[Start of Attachment]

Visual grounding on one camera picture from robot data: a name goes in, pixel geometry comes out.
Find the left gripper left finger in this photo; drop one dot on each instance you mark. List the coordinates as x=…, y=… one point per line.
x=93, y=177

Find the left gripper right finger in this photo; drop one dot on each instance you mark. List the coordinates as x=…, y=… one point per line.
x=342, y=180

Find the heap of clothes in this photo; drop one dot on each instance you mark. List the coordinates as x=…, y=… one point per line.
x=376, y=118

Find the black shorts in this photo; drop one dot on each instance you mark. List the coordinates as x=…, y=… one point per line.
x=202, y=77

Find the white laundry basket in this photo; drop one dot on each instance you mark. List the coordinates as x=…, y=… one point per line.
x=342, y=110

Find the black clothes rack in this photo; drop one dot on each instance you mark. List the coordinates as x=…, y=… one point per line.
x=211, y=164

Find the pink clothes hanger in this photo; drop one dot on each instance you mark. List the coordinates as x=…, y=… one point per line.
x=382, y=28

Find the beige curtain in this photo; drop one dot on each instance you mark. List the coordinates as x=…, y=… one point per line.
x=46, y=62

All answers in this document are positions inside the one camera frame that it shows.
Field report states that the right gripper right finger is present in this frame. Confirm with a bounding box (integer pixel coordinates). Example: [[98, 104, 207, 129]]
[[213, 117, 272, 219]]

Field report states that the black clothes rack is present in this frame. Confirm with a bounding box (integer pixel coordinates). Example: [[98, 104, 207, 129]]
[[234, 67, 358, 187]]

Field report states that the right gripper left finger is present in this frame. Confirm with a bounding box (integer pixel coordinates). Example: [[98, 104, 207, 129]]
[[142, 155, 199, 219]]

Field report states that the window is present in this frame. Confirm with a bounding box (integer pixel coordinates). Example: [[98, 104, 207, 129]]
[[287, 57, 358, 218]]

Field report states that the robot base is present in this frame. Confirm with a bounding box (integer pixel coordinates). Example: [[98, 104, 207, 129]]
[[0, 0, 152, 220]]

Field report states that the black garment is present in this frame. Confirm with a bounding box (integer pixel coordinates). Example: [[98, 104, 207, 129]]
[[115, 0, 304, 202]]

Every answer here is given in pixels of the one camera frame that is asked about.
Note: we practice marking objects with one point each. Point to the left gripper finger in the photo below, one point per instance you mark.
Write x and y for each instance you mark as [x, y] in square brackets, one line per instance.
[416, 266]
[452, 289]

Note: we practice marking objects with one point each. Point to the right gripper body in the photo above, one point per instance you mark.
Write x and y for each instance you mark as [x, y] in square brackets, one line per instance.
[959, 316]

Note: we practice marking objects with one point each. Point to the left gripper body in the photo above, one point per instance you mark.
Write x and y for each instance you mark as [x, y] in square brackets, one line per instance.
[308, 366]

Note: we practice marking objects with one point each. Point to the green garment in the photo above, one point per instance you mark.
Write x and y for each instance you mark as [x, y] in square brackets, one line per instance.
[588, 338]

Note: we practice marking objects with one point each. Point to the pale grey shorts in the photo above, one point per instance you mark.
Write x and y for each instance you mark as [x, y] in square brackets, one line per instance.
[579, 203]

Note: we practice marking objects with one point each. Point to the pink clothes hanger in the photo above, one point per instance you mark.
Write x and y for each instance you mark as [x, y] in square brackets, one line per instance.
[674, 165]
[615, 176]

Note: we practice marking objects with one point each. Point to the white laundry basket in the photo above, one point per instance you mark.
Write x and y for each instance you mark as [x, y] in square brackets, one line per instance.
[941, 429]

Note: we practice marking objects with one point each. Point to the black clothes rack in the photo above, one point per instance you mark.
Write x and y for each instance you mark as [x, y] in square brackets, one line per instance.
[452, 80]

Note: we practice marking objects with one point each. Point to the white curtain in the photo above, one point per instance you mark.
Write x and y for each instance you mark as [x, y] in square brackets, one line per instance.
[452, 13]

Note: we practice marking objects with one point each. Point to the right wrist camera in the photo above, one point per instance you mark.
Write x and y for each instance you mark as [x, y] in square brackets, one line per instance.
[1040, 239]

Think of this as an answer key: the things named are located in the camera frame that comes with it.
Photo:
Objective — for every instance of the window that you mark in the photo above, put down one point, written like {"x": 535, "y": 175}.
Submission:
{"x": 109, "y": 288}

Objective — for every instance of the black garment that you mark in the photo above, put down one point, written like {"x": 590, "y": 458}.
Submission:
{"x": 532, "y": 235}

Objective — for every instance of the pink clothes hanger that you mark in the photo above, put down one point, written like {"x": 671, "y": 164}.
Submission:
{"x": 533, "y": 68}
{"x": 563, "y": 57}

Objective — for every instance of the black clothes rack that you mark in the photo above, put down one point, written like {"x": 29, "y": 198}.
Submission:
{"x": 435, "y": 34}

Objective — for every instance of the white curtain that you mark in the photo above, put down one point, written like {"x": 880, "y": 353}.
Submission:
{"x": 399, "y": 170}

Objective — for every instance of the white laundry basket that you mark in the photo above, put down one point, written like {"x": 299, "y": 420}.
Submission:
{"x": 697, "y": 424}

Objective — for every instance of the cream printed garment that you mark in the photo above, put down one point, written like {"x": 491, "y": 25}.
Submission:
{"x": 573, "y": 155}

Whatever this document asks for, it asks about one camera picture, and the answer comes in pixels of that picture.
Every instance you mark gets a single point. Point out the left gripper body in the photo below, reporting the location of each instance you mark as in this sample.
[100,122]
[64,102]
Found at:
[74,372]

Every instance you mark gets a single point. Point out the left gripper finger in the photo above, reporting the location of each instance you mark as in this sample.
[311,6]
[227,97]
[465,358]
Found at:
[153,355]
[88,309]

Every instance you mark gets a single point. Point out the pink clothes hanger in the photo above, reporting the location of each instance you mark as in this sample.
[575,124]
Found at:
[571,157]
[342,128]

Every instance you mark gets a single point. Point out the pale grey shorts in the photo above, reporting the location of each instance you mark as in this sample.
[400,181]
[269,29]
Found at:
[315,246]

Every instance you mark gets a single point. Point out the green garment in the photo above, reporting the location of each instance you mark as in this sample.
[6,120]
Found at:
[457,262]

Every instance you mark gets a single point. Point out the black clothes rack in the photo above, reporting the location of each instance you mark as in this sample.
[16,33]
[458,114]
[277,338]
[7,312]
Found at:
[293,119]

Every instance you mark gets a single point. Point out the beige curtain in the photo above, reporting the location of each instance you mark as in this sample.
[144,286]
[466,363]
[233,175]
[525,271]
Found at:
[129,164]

[End of Attachment]

**WORK INSTRUCTIONS**
Repeat the listing above in full.

**RESPONSE BELOW**
Visual grounding on one camera picture from robot data: a name goes in, pixel geometry comes out.
Find the left gripper left finger in this photo; drop one dot on each instance you mark. List the coordinates as x=…, y=… one point per line.
x=93, y=177

Find the left gripper right finger in this photo; drop one dot on each instance you mark. List the coordinates as x=…, y=… one point per line.
x=342, y=180

Find the heap of clothes in this photo; drop one dot on each instance you mark. List the coordinates as x=…, y=… one point per line.
x=376, y=118

Find the black shorts in this photo; drop one dot on each instance you mark. List the coordinates as x=…, y=… one point per line.
x=202, y=77

Find the white laundry basket in this photo; drop one dot on each instance you mark. List the coordinates as x=…, y=… one point per line.
x=342, y=110

Find the black clothes rack in this photo; drop one dot on each instance you mark. List the coordinates as x=…, y=… one point per line.
x=211, y=164

Find the pink clothes hanger in this photo; drop one dot on each instance you mark. List the coordinates as x=…, y=… one point per line.
x=382, y=28

Find the beige curtain in this photo; drop one dot on each instance you mark. List the coordinates as x=…, y=… one point per line.
x=46, y=62

All answers in this document are positions inside the one camera frame that it shows.
Field report states that the right gripper right finger is present in this frame. Confirm with a bounding box (integer pixel coordinates). Example: [[98, 104, 207, 129]]
[[213, 117, 272, 219]]

Field report states that the black clothes rack is present in this frame. Confirm with a bounding box (integer pixel coordinates). Example: [[98, 104, 207, 129]]
[[234, 67, 358, 187]]

Field report states that the right gripper left finger is present in this frame. Confirm with a bounding box (integer pixel coordinates). Example: [[98, 104, 207, 129]]
[[142, 155, 199, 219]]

Field report states that the window is present in this frame. Confirm with a bounding box (integer pixel coordinates). Example: [[98, 104, 207, 129]]
[[287, 57, 358, 218]]

Field report states that the robot base is present in this frame. Confirm with a bounding box (integer pixel coordinates). Example: [[98, 104, 207, 129]]
[[0, 0, 152, 220]]

Field report states that the black garment is present in this frame. Confirm with a bounding box (integer pixel coordinates). Example: [[98, 104, 207, 129]]
[[115, 0, 304, 202]]

Every answer here is given in pixels of the one camera frame that is asked about.
Note: we practice marking objects with one point each. Point to the left gripper finger in the photo below, one point per instance you mark.
Write x and y for each instance you mark as [x, y] in square brackets, one line per instance.
[416, 266]
[452, 289]

Note: we practice marking objects with one point each. Point to the right gripper body in the photo above, one point per instance you mark.
Write x and y for each instance you mark as [x, y] in square brackets, one line per instance.
[959, 316]

Note: we practice marking objects with one point each. Point to the left gripper body in the photo above, one point per instance you mark.
Write x and y for each instance you mark as [x, y] in square brackets, one line per instance.
[308, 366]

Note: we practice marking objects with one point each. Point to the green garment in the photo above, one point per instance you mark.
Write x and y for each instance you mark as [x, y] in square brackets, one line per instance.
[588, 338]

Note: we practice marking objects with one point each. Point to the pale grey shorts in the photo above, one point per instance you mark.
Write x and y for each instance you mark as [x, y] in square brackets, one line per instance.
[579, 203]

Note: we practice marking objects with one point each. Point to the pink clothes hanger in the photo above, one point per instance you mark.
Write x and y for each instance you mark as [x, y] in square brackets, one line per instance.
[674, 165]
[615, 176]

Note: we practice marking objects with one point each. Point to the white laundry basket in the photo above, one point per instance you mark.
Write x and y for each instance you mark as [x, y] in square brackets, one line per instance.
[941, 429]

Note: we practice marking objects with one point each. Point to the black clothes rack in the photo above, one point per instance you mark.
Write x and y for each instance you mark as [x, y] in square brackets, one line per instance.
[452, 80]

Note: we practice marking objects with one point each. Point to the white curtain in the photo above, one point per instance you mark.
Write x and y for each instance you mark as [x, y] in square brackets, one line per instance.
[452, 13]

Note: we practice marking objects with one point each. Point to the right wrist camera in the photo above, one point per instance you mark.
Write x and y for each instance you mark as [x, y] in square brackets, one line per instance.
[1040, 239]

Think of this as an answer key: the things named are located in the camera frame that comes with it.
Photo:
Objective — for every instance of the window that you mark in the photo above, put down one point, written like {"x": 535, "y": 175}.
Submission:
{"x": 109, "y": 288}

Objective — for every instance of the black garment that you mark in the photo above, put down one point, written like {"x": 590, "y": 458}.
Submission:
{"x": 532, "y": 235}

Objective — for every instance of the pink clothes hanger that you mark in the photo above, put down one point, written like {"x": 671, "y": 164}.
Submission:
{"x": 533, "y": 68}
{"x": 563, "y": 57}

Objective — for every instance of the black clothes rack that you mark in the photo above, put down one point, written like {"x": 29, "y": 198}.
Submission:
{"x": 435, "y": 34}

Objective — for every instance of the white curtain that you mark in the photo above, put down one point, written like {"x": 880, "y": 353}.
Submission:
{"x": 399, "y": 170}

Objective — for every instance of the white laundry basket that you mark in the photo above, put down one point, written like {"x": 299, "y": 420}.
Submission:
{"x": 697, "y": 424}

Objective — for every instance of the cream printed garment that you mark in the photo above, put down one point, written like {"x": 491, "y": 25}.
Submission:
{"x": 573, "y": 155}

Whatever this document asks for, it asks about one camera picture, and the answer comes in pixels of that picture.
Every instance you mark gets a single point. Point out the left gripper body in the photo below, reporting the location of each instance you mark as in this sample.
[100,122]
[64,102]
Found at:
[74,372]

Every instance you mark gets a single point. Point out the left gripper finger in the photo above, reporting the location of each instance you mark as in this sample.
[311,6]
[227,97]
[465,358]
Found at:
[153,355]
[88,309]

Every instance you mark gets a single point. Point out the pink clothes hanger in the photo above, reporting the location of each instance you mark as in this sample.
[575,124]
Found at:
[571,157]
[342,128]

Every instance you mark gets a single point. Point out the pale grey shorts in the photo above, reporting the location of each instance you mark as in this sample.
[400,181]
[269,29]
Found at:
[315,246]

Every instance you mark gets a single point. Point out the green garment in the photo above, reporting the location of each instance you mark as in this sample.
[6,120]
Found at:
[457,262]

Every instance you mark gets a single point. Point out the black clothes rack in the photo above, reporting the location of each instance you mark as in this sample.
[16,33]
[458,114]
[277,338]
[7,312]
Found at:
[293,119]

Every instance you mark gets a single point. Point out the beige curtain in the photo above, reporting the location of each instance you mark as in this sample.
[144,286]
[466,363]
[233,175]
[525,271]
Found at:
[129,164]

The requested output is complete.